[Records drawn from a dataset]

━━━━━━━━━━━━━━━━━━━━

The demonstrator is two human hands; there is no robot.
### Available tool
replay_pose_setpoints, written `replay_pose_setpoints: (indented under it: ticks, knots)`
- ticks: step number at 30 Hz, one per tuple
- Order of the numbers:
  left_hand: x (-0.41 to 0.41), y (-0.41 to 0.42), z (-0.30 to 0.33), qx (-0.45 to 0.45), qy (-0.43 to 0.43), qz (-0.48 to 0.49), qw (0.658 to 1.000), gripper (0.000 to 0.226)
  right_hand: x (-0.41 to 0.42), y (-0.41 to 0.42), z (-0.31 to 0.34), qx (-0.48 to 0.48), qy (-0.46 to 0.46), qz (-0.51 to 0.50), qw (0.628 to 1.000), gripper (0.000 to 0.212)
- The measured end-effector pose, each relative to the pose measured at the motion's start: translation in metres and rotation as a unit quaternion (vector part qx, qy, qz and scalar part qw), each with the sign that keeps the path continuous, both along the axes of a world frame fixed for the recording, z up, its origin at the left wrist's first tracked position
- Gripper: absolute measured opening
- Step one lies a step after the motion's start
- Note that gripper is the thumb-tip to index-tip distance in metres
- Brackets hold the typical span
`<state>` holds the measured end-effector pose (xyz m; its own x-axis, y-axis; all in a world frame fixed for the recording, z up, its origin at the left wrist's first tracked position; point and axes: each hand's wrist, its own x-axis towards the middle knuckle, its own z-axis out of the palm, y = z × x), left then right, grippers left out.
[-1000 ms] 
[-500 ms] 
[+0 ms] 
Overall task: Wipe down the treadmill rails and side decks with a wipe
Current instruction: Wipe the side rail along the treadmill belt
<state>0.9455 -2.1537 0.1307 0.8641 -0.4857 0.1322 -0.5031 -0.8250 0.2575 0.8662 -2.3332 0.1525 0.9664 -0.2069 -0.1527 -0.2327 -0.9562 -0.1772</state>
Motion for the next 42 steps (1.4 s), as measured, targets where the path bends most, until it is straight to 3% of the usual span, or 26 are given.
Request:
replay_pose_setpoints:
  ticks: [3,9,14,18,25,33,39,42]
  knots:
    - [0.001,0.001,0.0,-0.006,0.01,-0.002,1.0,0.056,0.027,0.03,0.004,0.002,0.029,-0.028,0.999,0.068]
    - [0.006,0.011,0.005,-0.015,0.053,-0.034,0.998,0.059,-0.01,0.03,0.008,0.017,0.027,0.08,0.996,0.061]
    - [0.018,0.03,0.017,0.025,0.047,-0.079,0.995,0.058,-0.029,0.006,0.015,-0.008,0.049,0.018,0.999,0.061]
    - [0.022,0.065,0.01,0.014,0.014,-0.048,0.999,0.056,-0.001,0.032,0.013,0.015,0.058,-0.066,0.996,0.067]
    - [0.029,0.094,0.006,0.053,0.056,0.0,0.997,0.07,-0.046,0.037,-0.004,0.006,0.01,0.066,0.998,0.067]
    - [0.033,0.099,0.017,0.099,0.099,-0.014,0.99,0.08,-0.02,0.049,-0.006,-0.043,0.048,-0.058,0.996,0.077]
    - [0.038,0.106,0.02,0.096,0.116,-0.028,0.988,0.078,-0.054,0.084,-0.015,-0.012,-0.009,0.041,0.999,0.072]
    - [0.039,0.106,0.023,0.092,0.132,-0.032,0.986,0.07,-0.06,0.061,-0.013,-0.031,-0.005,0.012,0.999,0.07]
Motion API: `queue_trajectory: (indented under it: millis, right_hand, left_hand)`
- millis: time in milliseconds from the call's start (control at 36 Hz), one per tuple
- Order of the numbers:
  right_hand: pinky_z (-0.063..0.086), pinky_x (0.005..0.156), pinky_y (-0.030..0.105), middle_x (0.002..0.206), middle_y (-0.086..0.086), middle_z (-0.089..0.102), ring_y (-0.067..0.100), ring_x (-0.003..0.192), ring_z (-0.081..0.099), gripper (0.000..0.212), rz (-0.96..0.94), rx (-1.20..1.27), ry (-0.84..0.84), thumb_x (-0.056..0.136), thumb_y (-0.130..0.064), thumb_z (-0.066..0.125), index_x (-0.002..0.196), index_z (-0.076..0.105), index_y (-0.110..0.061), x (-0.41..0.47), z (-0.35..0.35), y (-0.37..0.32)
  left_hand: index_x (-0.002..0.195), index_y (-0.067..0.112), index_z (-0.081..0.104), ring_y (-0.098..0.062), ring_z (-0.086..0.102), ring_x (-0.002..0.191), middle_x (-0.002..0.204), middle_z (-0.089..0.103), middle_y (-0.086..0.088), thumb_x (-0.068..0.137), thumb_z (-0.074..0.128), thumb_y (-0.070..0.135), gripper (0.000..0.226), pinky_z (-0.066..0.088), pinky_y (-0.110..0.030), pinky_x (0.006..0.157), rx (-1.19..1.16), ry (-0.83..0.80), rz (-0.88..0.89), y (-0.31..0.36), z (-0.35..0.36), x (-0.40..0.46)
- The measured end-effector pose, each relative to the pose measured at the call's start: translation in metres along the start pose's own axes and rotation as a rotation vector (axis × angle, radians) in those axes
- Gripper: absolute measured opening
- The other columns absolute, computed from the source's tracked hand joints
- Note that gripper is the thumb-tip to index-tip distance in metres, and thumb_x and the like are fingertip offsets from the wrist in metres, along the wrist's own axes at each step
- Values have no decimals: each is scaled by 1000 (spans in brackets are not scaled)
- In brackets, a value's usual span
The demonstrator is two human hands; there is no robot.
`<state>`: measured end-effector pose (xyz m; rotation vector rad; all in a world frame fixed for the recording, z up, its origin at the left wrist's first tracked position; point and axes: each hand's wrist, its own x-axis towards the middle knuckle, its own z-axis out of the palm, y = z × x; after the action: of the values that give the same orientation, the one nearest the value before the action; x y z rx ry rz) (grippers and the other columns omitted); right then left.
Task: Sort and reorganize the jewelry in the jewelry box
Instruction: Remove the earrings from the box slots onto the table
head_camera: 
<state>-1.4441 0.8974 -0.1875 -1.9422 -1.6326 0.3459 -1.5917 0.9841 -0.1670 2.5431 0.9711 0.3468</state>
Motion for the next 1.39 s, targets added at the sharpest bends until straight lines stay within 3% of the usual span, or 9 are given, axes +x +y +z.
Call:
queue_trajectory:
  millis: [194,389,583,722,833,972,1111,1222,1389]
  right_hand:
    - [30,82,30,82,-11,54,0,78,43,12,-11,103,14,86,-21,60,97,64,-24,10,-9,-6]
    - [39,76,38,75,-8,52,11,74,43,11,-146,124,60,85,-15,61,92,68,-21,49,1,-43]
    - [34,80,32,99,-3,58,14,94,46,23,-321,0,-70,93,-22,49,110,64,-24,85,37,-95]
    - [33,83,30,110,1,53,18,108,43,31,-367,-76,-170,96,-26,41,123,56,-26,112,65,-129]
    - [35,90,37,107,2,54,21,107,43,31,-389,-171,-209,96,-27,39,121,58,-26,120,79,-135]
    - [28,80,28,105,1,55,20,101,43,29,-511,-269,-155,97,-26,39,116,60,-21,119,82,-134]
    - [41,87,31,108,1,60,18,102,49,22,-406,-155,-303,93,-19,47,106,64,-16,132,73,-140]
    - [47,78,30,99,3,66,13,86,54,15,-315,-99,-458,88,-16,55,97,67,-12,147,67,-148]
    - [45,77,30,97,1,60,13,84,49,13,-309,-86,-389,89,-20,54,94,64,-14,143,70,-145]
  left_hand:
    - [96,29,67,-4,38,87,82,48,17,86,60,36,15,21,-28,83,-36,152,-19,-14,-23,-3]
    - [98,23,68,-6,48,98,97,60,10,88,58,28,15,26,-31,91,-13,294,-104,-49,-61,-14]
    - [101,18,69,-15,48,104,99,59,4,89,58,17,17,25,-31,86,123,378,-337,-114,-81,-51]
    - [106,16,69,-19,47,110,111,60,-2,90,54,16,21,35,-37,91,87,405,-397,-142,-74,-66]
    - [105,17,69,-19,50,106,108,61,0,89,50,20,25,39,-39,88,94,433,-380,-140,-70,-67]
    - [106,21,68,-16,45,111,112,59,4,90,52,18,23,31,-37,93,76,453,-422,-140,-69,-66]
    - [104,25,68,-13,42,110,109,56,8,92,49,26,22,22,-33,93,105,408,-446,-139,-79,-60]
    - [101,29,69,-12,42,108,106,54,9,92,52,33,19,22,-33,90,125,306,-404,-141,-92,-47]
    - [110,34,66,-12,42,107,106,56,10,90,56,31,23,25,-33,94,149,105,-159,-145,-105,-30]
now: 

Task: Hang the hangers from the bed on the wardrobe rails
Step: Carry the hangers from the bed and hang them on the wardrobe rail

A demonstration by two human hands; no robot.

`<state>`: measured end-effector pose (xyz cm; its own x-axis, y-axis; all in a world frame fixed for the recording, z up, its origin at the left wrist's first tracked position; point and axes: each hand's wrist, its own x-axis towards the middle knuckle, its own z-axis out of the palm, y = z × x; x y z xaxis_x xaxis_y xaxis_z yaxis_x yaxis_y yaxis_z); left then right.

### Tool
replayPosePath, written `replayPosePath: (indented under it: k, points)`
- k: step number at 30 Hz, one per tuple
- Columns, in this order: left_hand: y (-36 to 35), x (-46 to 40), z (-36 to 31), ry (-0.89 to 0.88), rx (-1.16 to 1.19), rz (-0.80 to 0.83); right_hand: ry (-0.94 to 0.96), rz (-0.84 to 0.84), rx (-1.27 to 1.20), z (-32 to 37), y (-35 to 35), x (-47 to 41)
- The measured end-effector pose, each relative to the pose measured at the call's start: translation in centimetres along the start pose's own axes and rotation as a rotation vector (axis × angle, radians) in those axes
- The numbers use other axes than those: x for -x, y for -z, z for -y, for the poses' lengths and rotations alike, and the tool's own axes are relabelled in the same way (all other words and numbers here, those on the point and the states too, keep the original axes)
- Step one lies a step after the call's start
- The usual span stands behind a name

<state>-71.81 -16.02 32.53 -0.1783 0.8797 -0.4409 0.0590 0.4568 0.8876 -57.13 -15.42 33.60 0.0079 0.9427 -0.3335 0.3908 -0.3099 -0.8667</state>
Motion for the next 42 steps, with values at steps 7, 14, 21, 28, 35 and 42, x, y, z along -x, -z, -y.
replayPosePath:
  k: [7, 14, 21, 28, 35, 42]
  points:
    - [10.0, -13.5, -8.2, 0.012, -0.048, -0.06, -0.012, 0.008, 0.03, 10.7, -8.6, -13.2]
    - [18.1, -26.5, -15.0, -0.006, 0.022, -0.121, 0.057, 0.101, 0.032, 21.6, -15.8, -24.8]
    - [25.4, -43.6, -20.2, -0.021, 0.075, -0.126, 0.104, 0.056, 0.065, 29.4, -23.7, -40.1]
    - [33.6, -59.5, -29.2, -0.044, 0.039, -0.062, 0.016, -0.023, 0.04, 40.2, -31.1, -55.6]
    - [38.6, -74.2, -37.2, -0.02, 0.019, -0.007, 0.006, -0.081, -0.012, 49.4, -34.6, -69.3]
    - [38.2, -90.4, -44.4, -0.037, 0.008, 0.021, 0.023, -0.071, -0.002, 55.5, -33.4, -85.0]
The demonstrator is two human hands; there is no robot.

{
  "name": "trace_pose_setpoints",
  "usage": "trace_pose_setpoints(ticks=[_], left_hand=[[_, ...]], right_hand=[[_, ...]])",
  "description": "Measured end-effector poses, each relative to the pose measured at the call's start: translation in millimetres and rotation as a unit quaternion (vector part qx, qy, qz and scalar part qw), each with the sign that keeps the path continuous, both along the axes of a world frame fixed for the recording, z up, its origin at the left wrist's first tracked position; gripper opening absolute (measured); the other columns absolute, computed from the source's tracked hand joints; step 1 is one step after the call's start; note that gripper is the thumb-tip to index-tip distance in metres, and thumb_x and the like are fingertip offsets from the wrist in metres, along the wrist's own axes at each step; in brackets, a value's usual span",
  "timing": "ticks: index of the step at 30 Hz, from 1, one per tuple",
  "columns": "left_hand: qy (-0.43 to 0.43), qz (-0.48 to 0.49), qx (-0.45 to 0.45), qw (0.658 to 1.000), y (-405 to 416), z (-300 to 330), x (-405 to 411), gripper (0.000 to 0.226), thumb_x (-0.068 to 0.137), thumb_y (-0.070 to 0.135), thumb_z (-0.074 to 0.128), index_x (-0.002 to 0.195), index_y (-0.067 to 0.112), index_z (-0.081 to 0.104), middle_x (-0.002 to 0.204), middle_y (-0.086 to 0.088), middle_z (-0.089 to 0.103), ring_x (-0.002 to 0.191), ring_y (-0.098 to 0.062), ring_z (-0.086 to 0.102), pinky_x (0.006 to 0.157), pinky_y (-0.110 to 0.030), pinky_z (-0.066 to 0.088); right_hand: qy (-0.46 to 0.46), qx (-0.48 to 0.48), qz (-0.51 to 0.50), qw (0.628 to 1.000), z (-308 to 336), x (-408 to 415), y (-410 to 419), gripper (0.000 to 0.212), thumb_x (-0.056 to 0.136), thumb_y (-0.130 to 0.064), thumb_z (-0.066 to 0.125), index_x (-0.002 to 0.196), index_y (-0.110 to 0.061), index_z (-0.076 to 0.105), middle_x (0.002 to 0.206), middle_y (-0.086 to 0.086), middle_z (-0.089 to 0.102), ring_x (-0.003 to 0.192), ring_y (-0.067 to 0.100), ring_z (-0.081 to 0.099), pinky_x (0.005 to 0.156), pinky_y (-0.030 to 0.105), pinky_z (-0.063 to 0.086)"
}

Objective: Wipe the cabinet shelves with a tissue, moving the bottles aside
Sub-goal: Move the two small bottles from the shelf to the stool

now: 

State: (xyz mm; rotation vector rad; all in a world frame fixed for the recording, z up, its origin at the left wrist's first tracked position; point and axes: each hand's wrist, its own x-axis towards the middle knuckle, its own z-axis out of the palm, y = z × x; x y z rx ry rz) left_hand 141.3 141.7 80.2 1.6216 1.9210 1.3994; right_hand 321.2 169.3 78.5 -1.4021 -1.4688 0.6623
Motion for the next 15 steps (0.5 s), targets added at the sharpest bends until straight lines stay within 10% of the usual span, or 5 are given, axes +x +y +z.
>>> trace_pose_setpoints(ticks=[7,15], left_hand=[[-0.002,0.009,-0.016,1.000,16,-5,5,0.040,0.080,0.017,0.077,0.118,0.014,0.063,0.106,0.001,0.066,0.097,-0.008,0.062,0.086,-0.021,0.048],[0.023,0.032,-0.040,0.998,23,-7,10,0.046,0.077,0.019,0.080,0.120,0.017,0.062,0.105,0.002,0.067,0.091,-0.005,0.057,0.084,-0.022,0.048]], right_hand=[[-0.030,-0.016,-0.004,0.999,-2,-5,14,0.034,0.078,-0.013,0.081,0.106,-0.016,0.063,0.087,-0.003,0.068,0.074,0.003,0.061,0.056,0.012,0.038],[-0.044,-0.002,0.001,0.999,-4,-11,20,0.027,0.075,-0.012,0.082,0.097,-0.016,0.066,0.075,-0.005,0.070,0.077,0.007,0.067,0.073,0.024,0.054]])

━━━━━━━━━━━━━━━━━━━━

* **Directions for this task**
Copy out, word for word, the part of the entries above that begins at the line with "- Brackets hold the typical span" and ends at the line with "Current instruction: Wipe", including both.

* **Expected answer**
- Brackets hold the typical span
`<state>` holds the measured end-effector pose (xyz m; its own x-axis, y-axis; all in a world frame fixed for the recording, z up, its origin at the left wrist's first tracked position; point and axes: each hand's wrist, its own x-axis towards the middle knuckle, its own z-axis out of the palm, y = z × x), left then right, grippers left out.
[-1000 ms] 
[-500 ms] 
[+0 ms] 
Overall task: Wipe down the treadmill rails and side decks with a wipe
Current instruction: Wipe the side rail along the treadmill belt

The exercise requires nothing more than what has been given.